The Pocket Cuber said:


> WuXia. Best performance by a lot. Feel is papery smooth and it is fast, but amazingly stable cube. Worth price.


How would you say that compares to the Chuwen?


----------



## The Pocket Cuber (Dec 26, 2017)

CornerCutter said:


> How would you say that compares to the Chuwen?



ChuWen is fast, but for me Catches a lot. The WuXia is stable fast, and in my opinion has a feel which is amazing. ChuWen M is my back up main though, although magnets make it slower.

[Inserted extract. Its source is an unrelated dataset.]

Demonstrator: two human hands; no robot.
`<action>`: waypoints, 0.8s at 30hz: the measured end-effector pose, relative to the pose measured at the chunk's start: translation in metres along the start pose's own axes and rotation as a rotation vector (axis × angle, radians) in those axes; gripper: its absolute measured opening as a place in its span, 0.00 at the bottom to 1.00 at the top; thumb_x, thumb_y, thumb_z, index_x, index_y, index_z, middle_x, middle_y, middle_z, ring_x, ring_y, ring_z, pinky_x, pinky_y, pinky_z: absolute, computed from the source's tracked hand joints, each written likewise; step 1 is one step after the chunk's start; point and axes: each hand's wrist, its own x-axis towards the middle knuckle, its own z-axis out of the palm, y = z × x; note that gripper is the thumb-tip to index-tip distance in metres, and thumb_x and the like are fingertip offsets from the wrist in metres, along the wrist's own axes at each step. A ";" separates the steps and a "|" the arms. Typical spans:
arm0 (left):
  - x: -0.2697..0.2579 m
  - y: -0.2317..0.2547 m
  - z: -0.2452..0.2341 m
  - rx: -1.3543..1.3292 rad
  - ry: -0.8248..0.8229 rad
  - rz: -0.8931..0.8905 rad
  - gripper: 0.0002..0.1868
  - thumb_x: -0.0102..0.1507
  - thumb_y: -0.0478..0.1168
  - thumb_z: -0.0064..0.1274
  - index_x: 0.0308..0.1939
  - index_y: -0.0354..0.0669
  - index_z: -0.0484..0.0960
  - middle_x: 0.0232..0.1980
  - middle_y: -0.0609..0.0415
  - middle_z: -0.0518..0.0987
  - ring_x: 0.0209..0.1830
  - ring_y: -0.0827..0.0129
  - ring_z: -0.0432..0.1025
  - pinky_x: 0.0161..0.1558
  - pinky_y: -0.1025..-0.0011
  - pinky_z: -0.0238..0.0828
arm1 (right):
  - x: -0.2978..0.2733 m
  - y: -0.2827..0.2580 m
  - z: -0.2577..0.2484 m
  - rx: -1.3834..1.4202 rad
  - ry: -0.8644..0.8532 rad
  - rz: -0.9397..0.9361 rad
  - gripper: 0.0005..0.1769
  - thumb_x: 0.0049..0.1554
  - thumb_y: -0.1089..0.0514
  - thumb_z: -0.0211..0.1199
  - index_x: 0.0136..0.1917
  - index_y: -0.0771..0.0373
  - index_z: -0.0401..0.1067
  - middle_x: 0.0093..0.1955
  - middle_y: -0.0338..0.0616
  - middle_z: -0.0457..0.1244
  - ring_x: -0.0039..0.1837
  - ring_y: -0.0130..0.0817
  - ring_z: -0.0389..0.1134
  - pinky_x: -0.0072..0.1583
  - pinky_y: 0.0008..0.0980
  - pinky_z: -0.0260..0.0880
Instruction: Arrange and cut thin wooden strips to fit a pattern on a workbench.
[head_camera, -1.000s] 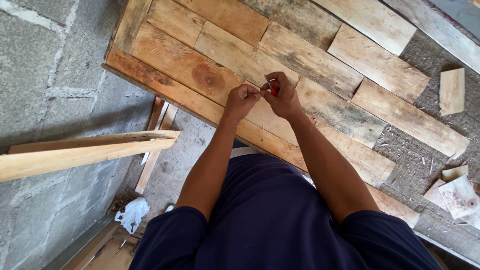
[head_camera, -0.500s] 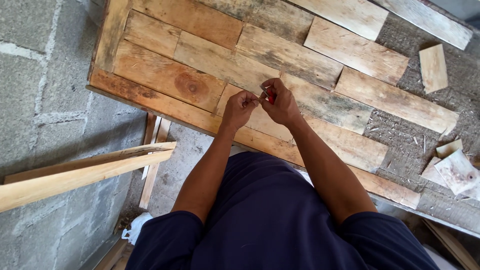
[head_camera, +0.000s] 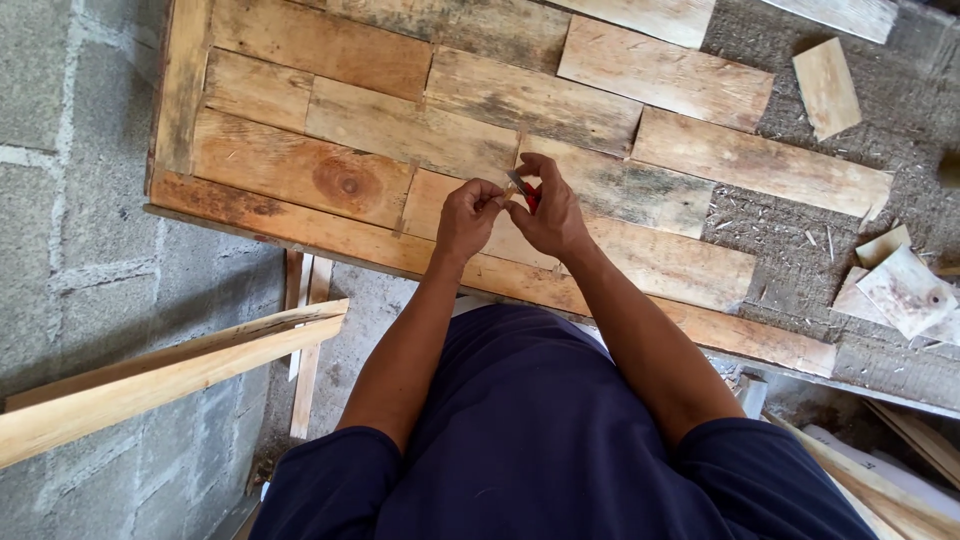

I average 4.5 seconds, so I'm not as fast as other people (best at Pyraminx) but I like the WuXia


----------



## CornerCutter (Dec 26, 2017)

The Pocket Cuber said:


> ChuWen is fast, but for me Catches a lot. The WuXia is stable fast, and in my opinion has a feel which is amazing. ChuWen M is my back up main though, although magnets make it slower.
> 
> I average 4.5 seconds, so I'm not as fast as other people (best at Pyraminx) but I like the WuXia


Thanks for the info! I might get that one.


----------



## The Pocket Cuber (Dec 26, 2017)

CornerCutter said:


> Thanks for the info! I might get that one.



No Problem.


----------



## CornerCutter (Dec 27, 2017)

The Pocket Cuber said:


> No Problem.


Just so you know it's probably better to use the Like button then replying to the thread again. That's why they have it.


----------



## The Pocket Cuber (Dec 27, 2017)

CornerCutter said:


> Just so you know it's probably better to use the Like button then replying to the thread again. That's why they have it.



ThankYou. I've only been on this site for two days.


----------



## The Pocket Cuber (Dec 27, 2017)

CornerCutter said:


> Thanks for the info! I might get that one.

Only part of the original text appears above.